Ia menilai penyembuhan batin menjadi fondasi penting dalam menghadapi perubahan zaman yang berlangsung sangat cepat.
Menurut Hendri, seseorang yang memiliki batin sehat akan lebih mudah membangun hubungan yang harmonis dengan sesama manusia maupun dengan alam.

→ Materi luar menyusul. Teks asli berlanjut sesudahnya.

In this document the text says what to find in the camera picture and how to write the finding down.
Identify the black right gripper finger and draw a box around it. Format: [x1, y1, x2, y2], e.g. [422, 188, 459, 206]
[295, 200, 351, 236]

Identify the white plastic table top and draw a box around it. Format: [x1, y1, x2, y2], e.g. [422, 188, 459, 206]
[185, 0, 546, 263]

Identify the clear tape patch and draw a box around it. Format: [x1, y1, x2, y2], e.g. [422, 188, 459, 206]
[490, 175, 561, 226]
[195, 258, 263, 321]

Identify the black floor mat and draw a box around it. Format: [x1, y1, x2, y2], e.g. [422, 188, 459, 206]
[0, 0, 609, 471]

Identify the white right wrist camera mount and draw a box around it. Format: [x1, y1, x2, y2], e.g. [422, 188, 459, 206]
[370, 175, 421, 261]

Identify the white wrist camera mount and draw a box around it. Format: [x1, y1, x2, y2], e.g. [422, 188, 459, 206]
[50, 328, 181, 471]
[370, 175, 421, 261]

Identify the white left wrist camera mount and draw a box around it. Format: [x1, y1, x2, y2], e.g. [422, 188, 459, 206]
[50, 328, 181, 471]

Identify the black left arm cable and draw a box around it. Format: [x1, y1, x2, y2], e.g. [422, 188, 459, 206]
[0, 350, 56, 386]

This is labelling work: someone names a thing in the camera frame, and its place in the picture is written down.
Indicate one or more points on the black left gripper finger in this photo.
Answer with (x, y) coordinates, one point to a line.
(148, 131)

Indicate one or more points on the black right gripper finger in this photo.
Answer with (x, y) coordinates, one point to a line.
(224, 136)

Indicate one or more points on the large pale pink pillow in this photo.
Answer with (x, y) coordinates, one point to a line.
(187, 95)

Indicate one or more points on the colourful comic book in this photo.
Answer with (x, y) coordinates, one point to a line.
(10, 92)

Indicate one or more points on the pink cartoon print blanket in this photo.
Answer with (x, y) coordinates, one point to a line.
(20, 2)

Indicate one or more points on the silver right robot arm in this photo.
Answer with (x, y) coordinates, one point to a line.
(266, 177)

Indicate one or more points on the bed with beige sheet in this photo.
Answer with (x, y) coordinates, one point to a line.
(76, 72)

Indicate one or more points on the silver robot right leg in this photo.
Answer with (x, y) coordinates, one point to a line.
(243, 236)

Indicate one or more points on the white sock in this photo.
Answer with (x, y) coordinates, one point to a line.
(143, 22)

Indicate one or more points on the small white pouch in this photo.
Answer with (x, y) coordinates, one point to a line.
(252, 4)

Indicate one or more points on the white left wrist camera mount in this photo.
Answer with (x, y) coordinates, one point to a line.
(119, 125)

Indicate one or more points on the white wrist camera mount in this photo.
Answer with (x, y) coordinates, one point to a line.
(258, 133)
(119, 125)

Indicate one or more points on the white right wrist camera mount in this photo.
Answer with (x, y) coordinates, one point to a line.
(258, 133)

Malam Renungan Waisak Bangun Kesadaran Baru
Melalui ibadat tahunan Malam Renungan Waisak 2026, umat Buddha di Kalimantan Timur kembali memperdalam makna kehidupan dan memperkuat kepedulian terhadap lingkungan sosial maupun alam.
Kegiatan tersebut menjadi ruang refleksi bagi umat untuk menilai kembali tindakan yang telah dilakukan. Melalui kegiatan itu, umat juga berupaya memperbaiki sikap dalam kehidupan sehari-hari.
“Perdamaian dunia sejatinya selalu dimulai dari langkah-langkah kecil dalam diri sendiri, yakni dengan senantiasa melepaskan kebencian dan menumbuhkan kepedulian sosial,” ujar Pandita Hendri.
Menurutnya, setiap perubahan besar selalu berawal dari perubahan dalam diri masing-masing individu.
Waisak 2570 BE Serukan Kehidupan Damai dan Bermartabat
Hendri menegaskan bahwa tema Waisak tahun ini membawa pesan penting tentang masa depan umat manusia.
Ia menilai kemampuan menyeimbangkan kebijaksanaan, kasih sayang, dan kepedulian lingkungan akan menentukan kualitas kehidupan masyarakat pada masa mendatang.
“Kehidupan yang damai, sehat, dan bermartabat niscaya dapat terwujud secara nyata selama kebijaksanaan selalu berjalan berdampingan secara selaras dengan cinta kasih,” demikian Pandita Hendri.
Melalui peringatan Waisak 2570 BE, umat Buddha di Samarinda berharap semangat welas asih terus tumbuh. Mereka juga berharap kepedulian sosial dan kecintaan terhadap lingkungan menjadi bagian dari kehidupan sehari-hari masyarakat.